>Protecting pedestrians
The safest way to protect pedestrians on the East Bank is to divert most of the car and truck traffic currently on Washington Avenue around central campus. It makes no sense to spend 10 percent of the cost of the entire light-rail project on a tunnel that does not address the real safety issue, a major road artery through the heart of campus. Light rail at-grade would be a welcome substitute for the noise, fumes, and physical threat posed by the current volume of traffic on campus.
Les Everett
program coordinator
University Water Resources Center
Teaching or research
As a student with a less than exemplary attendance record, Darren Bernard's column "Responsibility and education" struck close to my quadplex apartment in Dinkytown. Bernard's assessment that students have a responsibility to attend class has merit. However, in order for there to be a responsibility there must first be a value in place.
As most of the North American higher education system is now aware, the University is trying to become one of the top research institutions in the country.
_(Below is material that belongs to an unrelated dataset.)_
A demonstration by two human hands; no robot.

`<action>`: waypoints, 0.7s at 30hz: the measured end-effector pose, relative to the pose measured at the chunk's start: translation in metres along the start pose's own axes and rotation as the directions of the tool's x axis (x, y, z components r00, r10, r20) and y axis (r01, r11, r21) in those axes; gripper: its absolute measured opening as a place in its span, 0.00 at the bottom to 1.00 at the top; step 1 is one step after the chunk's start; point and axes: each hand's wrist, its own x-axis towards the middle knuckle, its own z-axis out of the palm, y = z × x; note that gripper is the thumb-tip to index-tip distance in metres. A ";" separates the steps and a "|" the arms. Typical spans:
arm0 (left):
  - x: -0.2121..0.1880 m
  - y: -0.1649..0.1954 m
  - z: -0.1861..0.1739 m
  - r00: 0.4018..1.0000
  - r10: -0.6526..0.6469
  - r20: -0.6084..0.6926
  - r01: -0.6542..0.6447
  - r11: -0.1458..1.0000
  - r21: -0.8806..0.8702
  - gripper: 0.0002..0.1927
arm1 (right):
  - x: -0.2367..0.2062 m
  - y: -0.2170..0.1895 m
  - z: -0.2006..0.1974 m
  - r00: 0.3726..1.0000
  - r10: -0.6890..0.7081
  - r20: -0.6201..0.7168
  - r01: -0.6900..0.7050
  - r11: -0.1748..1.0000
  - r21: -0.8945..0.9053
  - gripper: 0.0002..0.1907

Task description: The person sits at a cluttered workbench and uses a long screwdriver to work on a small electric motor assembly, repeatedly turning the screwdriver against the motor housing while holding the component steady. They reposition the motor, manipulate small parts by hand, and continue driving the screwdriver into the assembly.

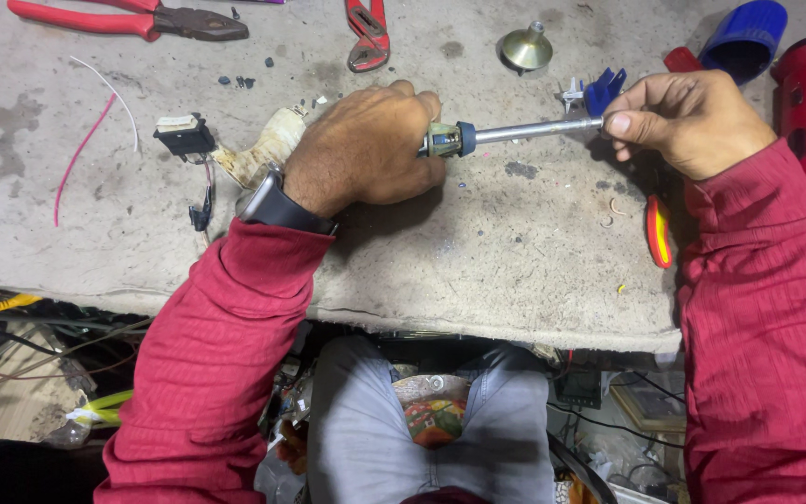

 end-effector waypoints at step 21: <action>-0.005 0.008 -0.001 0.999 -0.019 -0.033 0.020 0.999 0.039 0.21 | 0.003 -0.003 -0.001 0.993 0.115 0.013 -0.114 0.992 -0.057 0.13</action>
This desire is so great that in many instances it has trumped the educational opportunities available to the students (or stakeholders, as Bernard asserts). In the past two years I have witnessed several great professors leave the University because they failed to earn tenure. These were people who didn't post overheads online or "immemorially rehashed" old material. In fact, I enjoyed their classes so much I made a conscious effort to be at class even though attendance wasn't (GASP!!) mandatory. Perhaps their research proposals didn't appear lucrative enough for the deans or they spent too much time teaching and not enough publishing; these professors are no longer here to influence our cut in the educational pie.
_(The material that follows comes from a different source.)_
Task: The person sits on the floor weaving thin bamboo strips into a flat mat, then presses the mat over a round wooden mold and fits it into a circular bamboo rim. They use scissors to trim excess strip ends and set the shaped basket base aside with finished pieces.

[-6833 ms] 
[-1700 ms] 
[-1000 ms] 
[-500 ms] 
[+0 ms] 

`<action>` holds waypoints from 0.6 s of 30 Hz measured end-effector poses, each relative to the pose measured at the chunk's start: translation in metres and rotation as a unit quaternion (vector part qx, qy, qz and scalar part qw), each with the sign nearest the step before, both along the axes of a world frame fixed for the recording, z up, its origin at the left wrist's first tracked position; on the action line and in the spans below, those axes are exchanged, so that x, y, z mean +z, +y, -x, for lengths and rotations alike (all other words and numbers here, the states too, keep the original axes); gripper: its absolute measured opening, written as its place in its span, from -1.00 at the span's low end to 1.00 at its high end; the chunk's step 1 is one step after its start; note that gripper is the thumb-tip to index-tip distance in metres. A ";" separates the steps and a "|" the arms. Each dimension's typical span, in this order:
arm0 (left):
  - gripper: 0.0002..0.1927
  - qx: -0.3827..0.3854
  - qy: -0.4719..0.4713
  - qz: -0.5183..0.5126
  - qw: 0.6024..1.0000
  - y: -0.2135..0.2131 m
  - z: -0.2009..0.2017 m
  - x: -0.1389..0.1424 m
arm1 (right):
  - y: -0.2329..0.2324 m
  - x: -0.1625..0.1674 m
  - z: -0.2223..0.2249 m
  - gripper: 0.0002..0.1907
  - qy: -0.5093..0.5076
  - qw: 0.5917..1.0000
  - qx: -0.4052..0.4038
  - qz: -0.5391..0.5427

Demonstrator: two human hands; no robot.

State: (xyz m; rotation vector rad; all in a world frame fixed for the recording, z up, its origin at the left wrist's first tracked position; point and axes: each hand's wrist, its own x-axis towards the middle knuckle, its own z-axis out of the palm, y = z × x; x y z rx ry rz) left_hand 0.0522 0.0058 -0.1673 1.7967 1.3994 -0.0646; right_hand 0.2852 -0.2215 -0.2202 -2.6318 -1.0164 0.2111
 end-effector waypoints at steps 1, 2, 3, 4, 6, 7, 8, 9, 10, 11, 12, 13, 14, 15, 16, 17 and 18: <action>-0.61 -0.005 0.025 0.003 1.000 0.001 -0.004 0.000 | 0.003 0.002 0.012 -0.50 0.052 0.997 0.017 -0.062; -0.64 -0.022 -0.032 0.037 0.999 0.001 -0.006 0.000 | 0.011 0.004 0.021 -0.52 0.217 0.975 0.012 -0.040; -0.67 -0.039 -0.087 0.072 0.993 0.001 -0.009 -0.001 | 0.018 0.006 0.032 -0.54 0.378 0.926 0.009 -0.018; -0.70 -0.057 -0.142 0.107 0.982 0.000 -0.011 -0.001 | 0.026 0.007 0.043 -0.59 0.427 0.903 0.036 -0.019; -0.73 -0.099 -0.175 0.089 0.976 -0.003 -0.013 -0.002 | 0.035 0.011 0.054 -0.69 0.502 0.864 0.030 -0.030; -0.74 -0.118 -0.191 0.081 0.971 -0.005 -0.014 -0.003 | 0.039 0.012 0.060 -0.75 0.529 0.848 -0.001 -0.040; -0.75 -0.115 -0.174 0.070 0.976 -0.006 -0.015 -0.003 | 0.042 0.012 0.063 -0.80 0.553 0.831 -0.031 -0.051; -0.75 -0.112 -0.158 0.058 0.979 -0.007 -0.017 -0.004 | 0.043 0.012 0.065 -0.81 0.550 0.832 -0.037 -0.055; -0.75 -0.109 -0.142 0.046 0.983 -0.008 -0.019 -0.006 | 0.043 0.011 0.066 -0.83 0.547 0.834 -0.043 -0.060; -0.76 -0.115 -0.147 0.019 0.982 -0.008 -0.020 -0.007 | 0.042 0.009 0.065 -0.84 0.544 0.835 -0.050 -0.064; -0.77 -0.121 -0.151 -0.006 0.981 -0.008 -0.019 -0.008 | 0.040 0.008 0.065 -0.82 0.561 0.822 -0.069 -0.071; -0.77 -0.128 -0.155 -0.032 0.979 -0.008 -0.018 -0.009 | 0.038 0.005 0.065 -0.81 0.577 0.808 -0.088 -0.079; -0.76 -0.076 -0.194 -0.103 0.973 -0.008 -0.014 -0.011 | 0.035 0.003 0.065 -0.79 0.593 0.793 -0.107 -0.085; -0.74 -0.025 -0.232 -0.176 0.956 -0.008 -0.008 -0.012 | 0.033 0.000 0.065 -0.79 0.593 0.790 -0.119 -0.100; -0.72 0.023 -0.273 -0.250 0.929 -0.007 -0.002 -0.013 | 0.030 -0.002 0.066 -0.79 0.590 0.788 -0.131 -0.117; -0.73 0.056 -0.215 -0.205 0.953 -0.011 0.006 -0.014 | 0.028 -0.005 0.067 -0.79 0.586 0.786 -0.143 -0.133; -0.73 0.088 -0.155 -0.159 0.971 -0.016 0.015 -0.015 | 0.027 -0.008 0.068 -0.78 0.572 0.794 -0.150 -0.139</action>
Maybe Bernard is right, we do have a responsibility to sit through our entire class. Either way, I can't help but feel comfortable knowing that ESPN and Comedy Central will be there to cut any educational losses I might take while not in my assigned seat.
Joe McNiel
University undergraduate
Abandoning ideals
I am fed up with the new DFL majority in the Minnesota House. Whatever happened to the promises of getting work done, reform of the process and actually working to pass progressive issues? We have had one progressive bill (renewable energy) pass in over two months, and that was a bill from the Senate! And now they have broken their promises by abandoning all day kindergarten. What's next? Early childhood? Environmental funding? Health care? Social Justice? Speaker Anderson-Kelliher: Let's try to have the House meet more than 20 minutes per week, and do more than raise its own pay! Wellstone would be ashamed, selling out progressives for personal gain!
Patrick Kaluza
St. Paul
A falling star
If Wednesday's letter-writer wants to be taken seriously as something more than a scripted shill for the DFL, he should stop insulting the intelligence of voters who already know Al Franken's stock is falling thanks to him turning Air(head) America into just another miserably failed effort by Fairness Doctrine lefties to combat the Limbaugh Legions.
If the times we live in are so ripe for the Democratic message to get across, then why aren't the Republicans being racked and pilloried for blocking the entire "100 Hours" Democratic agenda?
I've heard no complaints about it. Could it be the Democrats once again misinterpreted the results of an election assuming the American people want their taxes jacked up (Bush's cuts not being extended) and Iraq left prostrate before the well-financed terrorist proxies of Iran and Syria?
The GOP has obviously recovered well enough from the agony of defeat to once again taste the thrill of victory stopping the Democrats from pushing an unpopular agenda that wasn't actually on the ballot last November next to what's to be done about Iraq.
The writer calls Coleman a "flip-flopping politician", but the independence Norm put on prominent display by opposing Bush on ANWR and the President's troop surge in Iraq, are very likely the reason he's likely heading toward what for Democrats will be a disturbingly easy re-election in 2008.
Coleman's star is clearly rising while Franken's is just as clearly falling. If cheap theatrics, stunts and gimmicks like running a has-been comedian and failed talk show host is the best you Democrats have, then no wonder Coleman's already out to a twenty-point lead in this light blue state.